As the Trump administration continues aggressively dismantling urgent functions of government, it’s important that critics of that dangerous project keep their criticism grounded in facts, lest they undermine their own credibility.
It’s with that in mind that this must be stated plainly: There is currently no evidence — none — that the administration’s moves to gut weather and climate science funding had any specific role in the tragic flash-flood deaths still being counted up in Texas.
Efforts by some, including prominent Democrats in Congress, to draw a line between the White House’s defunding of weather preparedness and the more than 100 Texas deaths invites the kind of debunking and backlash that can silence more legitimate criticism of the administration going forward. The fable of the boy who cried wolf is instructive here.

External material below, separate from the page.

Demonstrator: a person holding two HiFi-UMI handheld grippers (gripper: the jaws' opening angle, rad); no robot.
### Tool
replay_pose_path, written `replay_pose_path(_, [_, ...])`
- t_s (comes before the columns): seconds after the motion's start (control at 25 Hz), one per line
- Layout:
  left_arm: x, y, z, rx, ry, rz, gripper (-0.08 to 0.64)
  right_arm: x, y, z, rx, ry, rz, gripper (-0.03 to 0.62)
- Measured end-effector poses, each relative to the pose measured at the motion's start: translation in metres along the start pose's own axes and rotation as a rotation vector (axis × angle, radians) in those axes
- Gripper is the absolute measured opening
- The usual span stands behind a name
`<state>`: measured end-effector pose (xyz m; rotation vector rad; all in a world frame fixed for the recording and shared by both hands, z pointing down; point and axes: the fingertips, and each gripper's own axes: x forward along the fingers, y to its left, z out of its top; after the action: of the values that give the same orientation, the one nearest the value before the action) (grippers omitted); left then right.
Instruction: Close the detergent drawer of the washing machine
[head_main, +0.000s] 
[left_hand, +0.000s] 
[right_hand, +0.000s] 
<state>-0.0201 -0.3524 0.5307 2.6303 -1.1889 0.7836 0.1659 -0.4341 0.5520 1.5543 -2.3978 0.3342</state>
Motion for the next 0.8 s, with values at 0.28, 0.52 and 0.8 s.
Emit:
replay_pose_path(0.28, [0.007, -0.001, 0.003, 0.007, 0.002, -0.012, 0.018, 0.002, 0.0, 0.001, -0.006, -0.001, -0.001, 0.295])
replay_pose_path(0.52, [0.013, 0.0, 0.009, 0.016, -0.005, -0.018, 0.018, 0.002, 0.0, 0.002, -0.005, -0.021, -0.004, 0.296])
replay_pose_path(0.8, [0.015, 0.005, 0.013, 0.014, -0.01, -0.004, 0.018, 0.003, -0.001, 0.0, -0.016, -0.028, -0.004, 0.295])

But here’s what people often forget regarding that fable: In the end, there really was a wolf. Part of the reason the administration’s anti-science funding cuts aren’t the culprit here is because they haven’t yet been fully implemented. Once they are, they likely will cost lives, as extreme weather events like this occur more frequently and the federal government is less equipped to respond.
In that sense, the Texas deaths aren’t a smoking gun in the present tragedy but rather a cautionary tale about the future. That’s why Congress must confront the anti-science sabotage in which this president is so fully engaged.
The freak rainstorm that caused the Guadalupe River in central Texas to rise more than 25 feet in less than an hour swept away at least 108 lives as of the latest count Tuesday morning, with almost two-dozen more still missing. Roughly a quarter of the victims were from an all-girls’ Christian summer camp that was hit by the flooding.
Seizing on the fact that the administration has ordered severe funding and staffing cuts at the National Oceanic and Atmospheric Administration, the National Weather Service and other weather-related federal offices, Senate Minority Leader Chuck Schumer and a few other Democrats have called for investigations into whether those cuts contributed to the flood’s deadly element of surprise.
“Disgusting!” responded one administration official to that suggestion.
Spare us the faux outrage. President Donald Trump has routinely politicized (and lied about) natural disasters from the California wildfires to tornadoes and hurricanes to the COVID pandemic, to the point of threatening to withhold federal aid from Democrat-run states whose citizens were suffering. This particular White House has less standing than any in modern history to lecture anyone about responsibility, empathy or humanity in the wake of tragedies.
Still, Schumer & Co. appear to have jumped the gun on this one. While there are staffing shortages at the NWS and related entities as part of Trump’s downsizing, all indications are that, given the unpredictability and severity of the flood, the federal systems worked as well as they reasonably could have.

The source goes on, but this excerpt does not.